Tier 3- The Wild Cards: Luis Ayala, Phil Hughes
I'm going to go ahead and say that Phil Hughes won't be picked for the postseason rotation, but Joe will still want him available as a relief option since we've seen before how his stuff can play up out of the 'pen. That being said, if Colon or Garcia goes down in the last few weeks, I think Phil gets the nod over A.J. if Joe sticks with a 4-man rotation, so I can't fully commit to him being the 7th reliever. Ayala has had a mind-boggling season. He's given the Yankees what they needed from him, but his 4.03 FIP exposes his 1.80 ERA as phony and he hasn't made very many high-leverage appearances. He has rebounded from a late-August slump to throw 4.1 shutout innings in 5 September appearances while only allowing 2 baserunners, and could replace Wade or Noesi if Joe values "experience."

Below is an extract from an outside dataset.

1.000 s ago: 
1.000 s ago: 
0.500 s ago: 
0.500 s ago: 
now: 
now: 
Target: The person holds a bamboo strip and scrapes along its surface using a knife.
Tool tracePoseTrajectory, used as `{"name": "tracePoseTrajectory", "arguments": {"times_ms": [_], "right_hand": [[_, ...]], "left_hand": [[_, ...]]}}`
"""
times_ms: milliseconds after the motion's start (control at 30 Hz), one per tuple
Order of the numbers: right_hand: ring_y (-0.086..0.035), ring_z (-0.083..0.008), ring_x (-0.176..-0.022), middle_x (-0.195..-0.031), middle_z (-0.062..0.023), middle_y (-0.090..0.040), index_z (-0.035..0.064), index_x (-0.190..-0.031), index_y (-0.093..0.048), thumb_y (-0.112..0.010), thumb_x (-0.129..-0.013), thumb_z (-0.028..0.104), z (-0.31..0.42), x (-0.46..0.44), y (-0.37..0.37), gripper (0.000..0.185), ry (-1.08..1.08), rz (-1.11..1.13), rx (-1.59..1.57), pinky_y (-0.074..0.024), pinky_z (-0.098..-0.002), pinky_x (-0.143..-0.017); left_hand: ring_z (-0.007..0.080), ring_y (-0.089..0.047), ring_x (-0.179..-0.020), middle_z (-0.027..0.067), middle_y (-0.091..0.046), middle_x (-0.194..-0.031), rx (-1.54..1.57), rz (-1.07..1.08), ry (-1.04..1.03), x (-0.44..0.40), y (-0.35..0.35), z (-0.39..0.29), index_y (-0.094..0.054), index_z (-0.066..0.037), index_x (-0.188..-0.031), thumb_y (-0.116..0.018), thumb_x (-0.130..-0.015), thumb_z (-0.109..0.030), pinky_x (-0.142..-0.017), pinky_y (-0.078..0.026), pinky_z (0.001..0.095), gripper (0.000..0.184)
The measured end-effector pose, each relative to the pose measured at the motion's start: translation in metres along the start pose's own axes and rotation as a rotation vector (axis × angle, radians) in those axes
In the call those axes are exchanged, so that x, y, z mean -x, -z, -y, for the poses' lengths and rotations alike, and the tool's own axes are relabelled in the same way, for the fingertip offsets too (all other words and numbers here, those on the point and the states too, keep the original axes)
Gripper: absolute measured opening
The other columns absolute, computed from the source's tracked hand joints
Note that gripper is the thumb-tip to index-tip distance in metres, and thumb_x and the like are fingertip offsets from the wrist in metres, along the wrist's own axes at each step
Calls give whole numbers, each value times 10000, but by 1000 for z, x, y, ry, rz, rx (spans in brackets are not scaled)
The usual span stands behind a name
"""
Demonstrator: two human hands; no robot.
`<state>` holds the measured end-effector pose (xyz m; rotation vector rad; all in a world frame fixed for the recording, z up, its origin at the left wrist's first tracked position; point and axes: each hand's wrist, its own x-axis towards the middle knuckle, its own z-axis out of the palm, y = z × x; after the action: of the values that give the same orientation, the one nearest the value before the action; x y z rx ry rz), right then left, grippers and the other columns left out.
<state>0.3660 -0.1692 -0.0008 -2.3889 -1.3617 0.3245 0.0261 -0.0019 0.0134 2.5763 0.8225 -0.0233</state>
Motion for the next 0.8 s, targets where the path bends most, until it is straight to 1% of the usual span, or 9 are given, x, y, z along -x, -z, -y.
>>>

Tier 4- Outside Looking In: A.J. Burnett, Aaron Laffey, Scott Proctor, every other September call up
Anything short of pitching complete game shutouts in the rest of his starts this season and I don't think A.J. gets invited to the postseason party. And taking a lifetime starter and trying to make him a reliever in a short timeframe is risky, doubly so when the pitcher in question is A.J. Burnett, King of Wild Pitches. Laffey could have been a Wild Card because of Boone Logan's recent dead arm, but as long as Logan is healthy Joe won't consider Laffey and shouldn't. And since Joe doesn't seem interested in seeing what guys like George Kontos and Andrew Brackman can do, they don't have much of a shot. Also, Scott Proctor sucks.